In addition, although fig. 4a to 4c only show embodiments in which the conductive band of the first emitter cap 62 is finally at the same height as the conductive band of the emitter layer 50, it is also possible to make the conductive band of the first emitter cap 62 lower than the conductive band of the emitter layer 50 (first type band bonding method, type I band alignment) or make the conductive band of the first emitter cap 62 higher than the conductive band of the emitter layer 50 (second type band bonding method, type II band alignment) by adjusting the composition of the materials.

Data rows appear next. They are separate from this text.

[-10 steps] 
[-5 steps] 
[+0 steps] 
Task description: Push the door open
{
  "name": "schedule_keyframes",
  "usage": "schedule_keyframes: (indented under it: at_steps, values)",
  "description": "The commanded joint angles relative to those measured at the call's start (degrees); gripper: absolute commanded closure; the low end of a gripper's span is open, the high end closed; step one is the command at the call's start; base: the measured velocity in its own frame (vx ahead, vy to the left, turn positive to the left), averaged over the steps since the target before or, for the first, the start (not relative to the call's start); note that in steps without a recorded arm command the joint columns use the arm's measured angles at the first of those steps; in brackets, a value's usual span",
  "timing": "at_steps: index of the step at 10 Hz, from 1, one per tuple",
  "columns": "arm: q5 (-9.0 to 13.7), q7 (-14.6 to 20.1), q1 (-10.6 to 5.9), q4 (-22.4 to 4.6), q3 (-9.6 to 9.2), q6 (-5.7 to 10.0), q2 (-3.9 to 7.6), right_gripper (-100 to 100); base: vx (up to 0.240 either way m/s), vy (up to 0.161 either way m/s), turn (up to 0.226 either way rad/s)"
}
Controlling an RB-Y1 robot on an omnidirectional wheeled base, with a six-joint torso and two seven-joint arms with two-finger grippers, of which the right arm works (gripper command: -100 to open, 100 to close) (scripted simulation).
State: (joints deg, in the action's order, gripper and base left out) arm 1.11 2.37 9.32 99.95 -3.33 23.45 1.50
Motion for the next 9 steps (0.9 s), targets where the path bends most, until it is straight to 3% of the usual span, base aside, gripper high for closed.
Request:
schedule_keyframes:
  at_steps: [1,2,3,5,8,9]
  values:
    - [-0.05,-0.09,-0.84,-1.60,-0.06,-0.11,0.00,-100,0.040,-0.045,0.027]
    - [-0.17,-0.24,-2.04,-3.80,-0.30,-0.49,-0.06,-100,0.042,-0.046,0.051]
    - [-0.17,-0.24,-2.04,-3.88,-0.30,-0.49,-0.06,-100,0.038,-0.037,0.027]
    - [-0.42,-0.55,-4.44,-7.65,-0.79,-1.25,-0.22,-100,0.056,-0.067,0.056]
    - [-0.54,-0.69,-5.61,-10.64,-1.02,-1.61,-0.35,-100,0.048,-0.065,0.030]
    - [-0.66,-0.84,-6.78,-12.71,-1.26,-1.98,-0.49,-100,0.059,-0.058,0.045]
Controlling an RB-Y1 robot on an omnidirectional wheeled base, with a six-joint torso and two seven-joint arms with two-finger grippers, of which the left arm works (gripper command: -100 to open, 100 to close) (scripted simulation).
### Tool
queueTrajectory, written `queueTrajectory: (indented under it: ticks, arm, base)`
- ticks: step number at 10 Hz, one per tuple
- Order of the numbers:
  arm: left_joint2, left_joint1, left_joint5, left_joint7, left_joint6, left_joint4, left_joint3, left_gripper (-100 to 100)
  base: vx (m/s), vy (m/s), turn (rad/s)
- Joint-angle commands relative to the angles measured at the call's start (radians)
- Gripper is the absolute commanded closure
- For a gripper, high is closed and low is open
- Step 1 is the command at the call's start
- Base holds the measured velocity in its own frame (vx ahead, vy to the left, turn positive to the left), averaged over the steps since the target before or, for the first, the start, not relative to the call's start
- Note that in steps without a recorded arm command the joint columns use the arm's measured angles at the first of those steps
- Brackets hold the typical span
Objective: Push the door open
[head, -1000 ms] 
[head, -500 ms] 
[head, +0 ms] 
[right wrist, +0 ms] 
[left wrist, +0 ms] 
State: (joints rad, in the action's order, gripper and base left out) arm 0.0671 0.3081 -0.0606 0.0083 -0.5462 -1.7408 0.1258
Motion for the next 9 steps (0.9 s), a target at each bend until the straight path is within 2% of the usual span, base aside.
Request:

Further, a first emitter cap is describedMaterial composition ratio in layer 62. With Al _0.03 Ga _0.97 As _0.9 P _0.1 For example (Al _x Ga _1-x As _1-z P _z X=0.03 and z=0.1), which shows that when the total mole number of group III elements (Al and Ga) is equal to the total mole number of groups V (As and P), the mole number ratio between the elements is Al: ga: as: p: =3: 97:90:10. regarding the composition of Al, "the highest value of x is 0.03.ltoreq.x.ltoreq.0.8" means that the Al content of first emitter cap 62 may be different at each place due to the gradual composition, and even more may not contain Al at least one place, but as long as the Al content at one place is the highest and the highest content falls at 0.03.ltoreq.x.ltoreq.0.8. When the highest content of Al component in the first emitter cap 62 is x.gtoreq.0.03, the electron potential barrier between the first emitter cap 62 and the emitter layer 50 can be reduced or even a second type energy band bonding mode can be formed, and the potential barrier between the first emitter cap 62 and the emitter layer can be eliminated compared with the existing GaAs emitter cap; when the highest content of the Al component is less than or equal to 0.8, the risk of reduced reliability of the HBT due to excessive Al component can be avoided or reduced.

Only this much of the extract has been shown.